▶ _Recorded information_:
<<<<

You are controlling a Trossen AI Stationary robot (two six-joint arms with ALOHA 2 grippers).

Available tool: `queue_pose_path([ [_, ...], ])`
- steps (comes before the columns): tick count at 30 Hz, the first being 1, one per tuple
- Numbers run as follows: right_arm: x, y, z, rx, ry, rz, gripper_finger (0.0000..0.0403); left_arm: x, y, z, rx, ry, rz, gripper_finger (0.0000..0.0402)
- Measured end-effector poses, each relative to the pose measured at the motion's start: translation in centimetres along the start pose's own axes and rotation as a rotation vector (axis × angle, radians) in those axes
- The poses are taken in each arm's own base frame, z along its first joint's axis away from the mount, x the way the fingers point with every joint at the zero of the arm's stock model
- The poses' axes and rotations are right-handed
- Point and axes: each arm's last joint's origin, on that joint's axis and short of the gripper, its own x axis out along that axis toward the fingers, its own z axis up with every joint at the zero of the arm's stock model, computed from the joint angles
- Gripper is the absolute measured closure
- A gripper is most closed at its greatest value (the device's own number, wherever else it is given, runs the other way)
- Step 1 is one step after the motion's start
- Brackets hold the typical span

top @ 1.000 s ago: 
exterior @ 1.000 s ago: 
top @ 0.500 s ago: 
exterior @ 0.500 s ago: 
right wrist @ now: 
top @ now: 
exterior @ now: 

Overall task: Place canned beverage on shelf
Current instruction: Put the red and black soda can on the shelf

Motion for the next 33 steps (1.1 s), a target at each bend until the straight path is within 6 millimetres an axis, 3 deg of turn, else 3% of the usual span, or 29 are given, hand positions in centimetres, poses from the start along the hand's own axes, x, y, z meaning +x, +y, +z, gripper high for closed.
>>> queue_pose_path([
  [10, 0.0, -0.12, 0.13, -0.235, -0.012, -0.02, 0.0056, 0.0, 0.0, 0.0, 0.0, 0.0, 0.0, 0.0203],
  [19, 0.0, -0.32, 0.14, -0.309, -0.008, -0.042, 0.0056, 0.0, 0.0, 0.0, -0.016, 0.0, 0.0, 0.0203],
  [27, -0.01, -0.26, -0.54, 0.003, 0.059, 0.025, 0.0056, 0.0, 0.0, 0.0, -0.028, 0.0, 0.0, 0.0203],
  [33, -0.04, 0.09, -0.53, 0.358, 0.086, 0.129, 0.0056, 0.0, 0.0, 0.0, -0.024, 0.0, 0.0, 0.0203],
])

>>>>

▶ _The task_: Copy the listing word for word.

▶ _Written answer_:
You are controlling a Trossen AI Stationary robot (two six-joint arms with ALOHA 2 grippers).

Available tool: `queue_pose_path([ [_, ...], ])`
- steps (comes before the columns): tick count at 30 Hz, the first being 1, one per tuple
- Numbers run as follows: right_arm: x, y, z, rx, ry, rz, gripper_finger (0.0000..0.0403); left_arm: x, y, z, rx, ry, rz, gripper_finger (0.0000..0.0402)
- Measured end-effector poses, each relative to the pose measured at the motion's start: translation in centimetres along the start pose's own axes and rotation as a rotation vector (axis × angle, radians) in those axes
- The poses are taken in each arm's own base frame, z along its first joint's axis away from the mount, x the way the fingers point with every joint at the zero of the arm's stock model
- The poses' axes and rotations are right-handed
- Point and axes: each arm's last joint's origin, on that joint's axis and short of the gripper, its own x axis out along that axis toward the fingers, its own z axis up with every joint at the zero of the arm's stock model, computed from the joint angles
- Gripper is the absolute measured closure
- A gripper is most closed at its greatest value (the device's own number, wherever else it is given, runs the other way)
- Step 1 is one step after the motion's start
- Brackets hold the typical span

top @ 1.000 s ago: 
exterior @ 1.000 s ago: 
top @ 0.500 s ago: 
exterior @ 0.500 s ago: 
right wrist @ now: 
top @ now: 
exterior @ now: 

Overall task: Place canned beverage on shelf
Current instruction: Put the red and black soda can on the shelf

Motion for the next 33 steps (1.1 s), a target at each bend until the straight path is within 6 millimetres an axis, 3 deg of turn, else 3% of the usual span, or 29 are given, hand positions in centimetres, poses from the start along the hand's own axes, x, y, z meaning +x, +y, +z, gripper high for closed.
>>> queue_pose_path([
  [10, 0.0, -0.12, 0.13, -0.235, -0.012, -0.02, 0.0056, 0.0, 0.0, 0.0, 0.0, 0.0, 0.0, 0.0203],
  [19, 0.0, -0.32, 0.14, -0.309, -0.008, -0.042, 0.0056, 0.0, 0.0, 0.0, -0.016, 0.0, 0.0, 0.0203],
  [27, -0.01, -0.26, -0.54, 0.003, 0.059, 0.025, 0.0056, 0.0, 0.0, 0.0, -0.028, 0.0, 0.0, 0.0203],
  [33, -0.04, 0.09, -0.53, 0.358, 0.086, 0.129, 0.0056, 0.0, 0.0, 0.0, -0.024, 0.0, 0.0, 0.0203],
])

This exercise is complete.